Thursday, October 20, 2011

What Is Pyometra?

The term "Pyometra" is a very familiar term to those who work in the veterinary profession, either as veterinarians or as technicians.  For dog owners with female, unspayed dogs, it is likely a term they have encountered also.  If working in the profession, it's a common finding in unaltered female dogs presenting with purulent discharge from their girl parts, coupled with abdominal enlargement, dehydration, vomiting and lethargy, and drinking too much water and thusly needing to pee a ton.  Quite literally, "pyo" means puss, and "metra" means uterus.   Why the average female dog owner needs to be aware of this condition, is that preventing it may be as easy as ensuring you spay your dog.

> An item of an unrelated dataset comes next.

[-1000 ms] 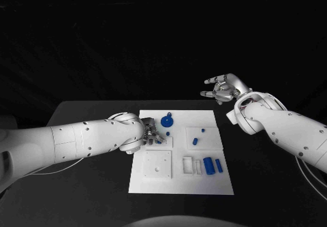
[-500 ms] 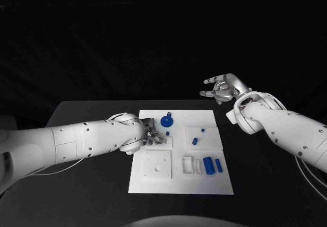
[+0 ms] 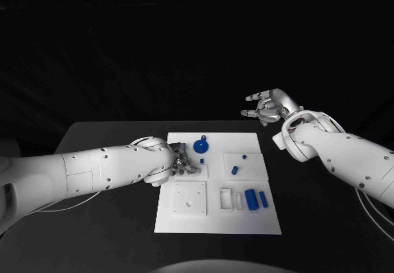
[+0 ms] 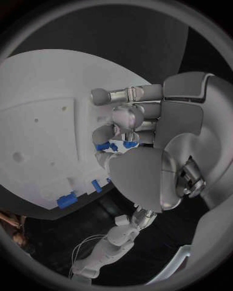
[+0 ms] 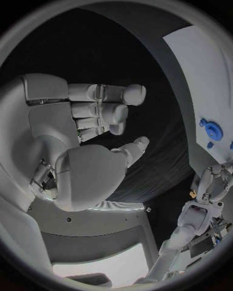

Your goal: Assemble the parts on the task board

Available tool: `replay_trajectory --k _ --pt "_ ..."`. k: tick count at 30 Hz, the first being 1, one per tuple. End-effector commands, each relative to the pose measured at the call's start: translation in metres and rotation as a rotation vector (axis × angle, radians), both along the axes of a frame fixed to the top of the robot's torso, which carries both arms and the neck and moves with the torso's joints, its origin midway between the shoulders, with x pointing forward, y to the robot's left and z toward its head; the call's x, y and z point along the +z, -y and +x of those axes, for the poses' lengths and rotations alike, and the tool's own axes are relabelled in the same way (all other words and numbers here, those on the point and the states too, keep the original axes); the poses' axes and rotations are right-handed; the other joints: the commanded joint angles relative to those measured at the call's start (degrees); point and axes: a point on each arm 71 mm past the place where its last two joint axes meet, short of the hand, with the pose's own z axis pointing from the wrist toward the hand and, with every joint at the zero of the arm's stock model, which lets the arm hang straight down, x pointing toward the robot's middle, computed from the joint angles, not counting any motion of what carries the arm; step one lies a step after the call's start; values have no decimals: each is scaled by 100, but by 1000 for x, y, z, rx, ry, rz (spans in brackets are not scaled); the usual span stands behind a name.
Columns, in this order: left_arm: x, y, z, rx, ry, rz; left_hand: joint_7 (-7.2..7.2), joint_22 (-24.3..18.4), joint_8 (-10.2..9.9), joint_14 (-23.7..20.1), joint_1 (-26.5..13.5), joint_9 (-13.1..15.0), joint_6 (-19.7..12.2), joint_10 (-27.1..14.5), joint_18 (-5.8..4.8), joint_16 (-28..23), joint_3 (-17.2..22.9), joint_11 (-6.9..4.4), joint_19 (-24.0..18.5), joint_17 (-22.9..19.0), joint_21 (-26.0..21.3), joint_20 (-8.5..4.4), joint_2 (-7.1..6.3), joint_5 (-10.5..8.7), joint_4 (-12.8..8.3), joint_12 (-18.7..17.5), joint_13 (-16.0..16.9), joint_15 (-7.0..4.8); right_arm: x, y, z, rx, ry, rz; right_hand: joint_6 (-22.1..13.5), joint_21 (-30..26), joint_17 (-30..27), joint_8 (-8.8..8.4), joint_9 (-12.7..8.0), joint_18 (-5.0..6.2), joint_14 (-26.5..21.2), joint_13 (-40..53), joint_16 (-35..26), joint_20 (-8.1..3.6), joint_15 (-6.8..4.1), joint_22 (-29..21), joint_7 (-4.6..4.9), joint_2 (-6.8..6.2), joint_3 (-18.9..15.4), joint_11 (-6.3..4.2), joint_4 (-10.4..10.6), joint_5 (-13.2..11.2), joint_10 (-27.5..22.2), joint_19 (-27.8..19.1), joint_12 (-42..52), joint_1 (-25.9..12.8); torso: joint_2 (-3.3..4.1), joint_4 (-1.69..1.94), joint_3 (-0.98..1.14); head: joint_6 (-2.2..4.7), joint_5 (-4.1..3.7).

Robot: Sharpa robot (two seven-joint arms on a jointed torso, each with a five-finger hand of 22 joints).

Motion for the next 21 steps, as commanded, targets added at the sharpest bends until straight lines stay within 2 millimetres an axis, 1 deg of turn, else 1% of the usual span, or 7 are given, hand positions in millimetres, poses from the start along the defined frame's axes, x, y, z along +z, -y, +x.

I will try to put it best in simple terms why this happens in unspayed dogs.  During ovulation, naturally their bodies produce a lot of hormones.  This production of hormones can cause too much growth and thickening in the uterus, which can result in accumulation of fluid in the uterus.  Those same hormones can also therein reduce the natural amount of contractions in the muscle of the uterus, predisposing it to a bacterial infection... the pyometra.  Dogs who normally present with this illness tend to be middle-aged to older.

Regarding diagnosis, most vets will likely know what is wrong the minute they see your dog.  Some dogs, however, do not present with a discharge so indicative of this condition, and ultrasounds or x-rays may be needed to be sure.  There will likely also be changes in your dog's bloodwork to demonstrate the body trying to react to the infection. 

The standard treatment is to spay your dog.  You remove all the affected parts and prevent another pyometra from reoccuring.  26%-40% will have a reoccurance otherwise (Common Diseases of Companion Animals,  Aleice Summers, DVM).  There are other  treatment options for breeding females.  Only a very small percentage of dogs risk death getting spayed with a pyometra.

I personally feel very strongly about owners spaying their girls who are not intended for breeding. While the information on conditions like pyometra don't sound too horribly threatening, I've witnessed too many times what these poor girls have to go through.  Naturally they are anesthetized to remove the pyometra, but often times the uterine horns are so enlarged and inflammed that it no doubt puts a lot of undo stress on her body.  Performing the spay is a messy, bloody matter and it takes a lot to remove those huge, inflamed organs.  If we can avoid any procedures which cost us a ton of money and spare our dogs the pain of enduring a huge procedure, we should do it.